▶ What you need to do: Each line of the records below that contains "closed" needs to be copied.

##############################

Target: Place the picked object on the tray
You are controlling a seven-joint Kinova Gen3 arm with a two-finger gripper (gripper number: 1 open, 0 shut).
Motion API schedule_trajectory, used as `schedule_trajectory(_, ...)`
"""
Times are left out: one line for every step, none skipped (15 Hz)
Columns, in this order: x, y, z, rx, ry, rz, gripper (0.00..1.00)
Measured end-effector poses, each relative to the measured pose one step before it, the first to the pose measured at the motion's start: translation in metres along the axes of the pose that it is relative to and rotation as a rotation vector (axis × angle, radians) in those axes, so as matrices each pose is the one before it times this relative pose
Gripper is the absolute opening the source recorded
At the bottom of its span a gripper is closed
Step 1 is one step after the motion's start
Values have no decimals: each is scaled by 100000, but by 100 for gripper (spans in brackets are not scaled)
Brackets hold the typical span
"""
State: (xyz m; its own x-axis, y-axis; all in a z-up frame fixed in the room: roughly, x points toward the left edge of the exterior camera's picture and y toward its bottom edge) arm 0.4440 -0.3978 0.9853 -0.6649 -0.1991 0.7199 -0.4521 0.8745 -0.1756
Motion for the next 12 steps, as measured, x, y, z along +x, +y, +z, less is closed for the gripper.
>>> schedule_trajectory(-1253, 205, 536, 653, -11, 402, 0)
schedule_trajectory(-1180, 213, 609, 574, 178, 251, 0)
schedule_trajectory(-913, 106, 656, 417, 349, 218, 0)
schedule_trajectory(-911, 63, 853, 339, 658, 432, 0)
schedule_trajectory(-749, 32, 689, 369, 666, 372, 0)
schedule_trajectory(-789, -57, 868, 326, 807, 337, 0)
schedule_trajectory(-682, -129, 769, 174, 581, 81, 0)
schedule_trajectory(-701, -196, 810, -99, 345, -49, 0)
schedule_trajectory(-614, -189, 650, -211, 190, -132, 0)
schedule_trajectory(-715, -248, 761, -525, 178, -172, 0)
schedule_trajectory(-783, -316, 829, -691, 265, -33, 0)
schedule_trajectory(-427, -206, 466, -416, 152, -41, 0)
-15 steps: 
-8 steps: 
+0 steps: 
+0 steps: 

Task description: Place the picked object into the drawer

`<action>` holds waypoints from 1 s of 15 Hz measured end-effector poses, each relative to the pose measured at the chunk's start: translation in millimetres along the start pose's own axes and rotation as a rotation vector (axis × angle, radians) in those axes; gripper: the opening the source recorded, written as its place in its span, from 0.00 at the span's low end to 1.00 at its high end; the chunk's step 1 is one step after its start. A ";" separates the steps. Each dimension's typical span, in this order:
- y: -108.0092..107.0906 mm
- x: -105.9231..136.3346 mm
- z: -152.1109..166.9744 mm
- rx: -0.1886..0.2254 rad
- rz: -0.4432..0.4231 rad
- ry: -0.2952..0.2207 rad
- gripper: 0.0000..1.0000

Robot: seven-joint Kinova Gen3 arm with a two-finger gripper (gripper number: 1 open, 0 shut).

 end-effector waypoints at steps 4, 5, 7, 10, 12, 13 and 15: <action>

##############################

▶ Finished task:
At the bottom of its span a gripper is closed
Motion for the next 12 steps, as measured, x, y, z along +x, +y, +z, less is closed for the gripper.

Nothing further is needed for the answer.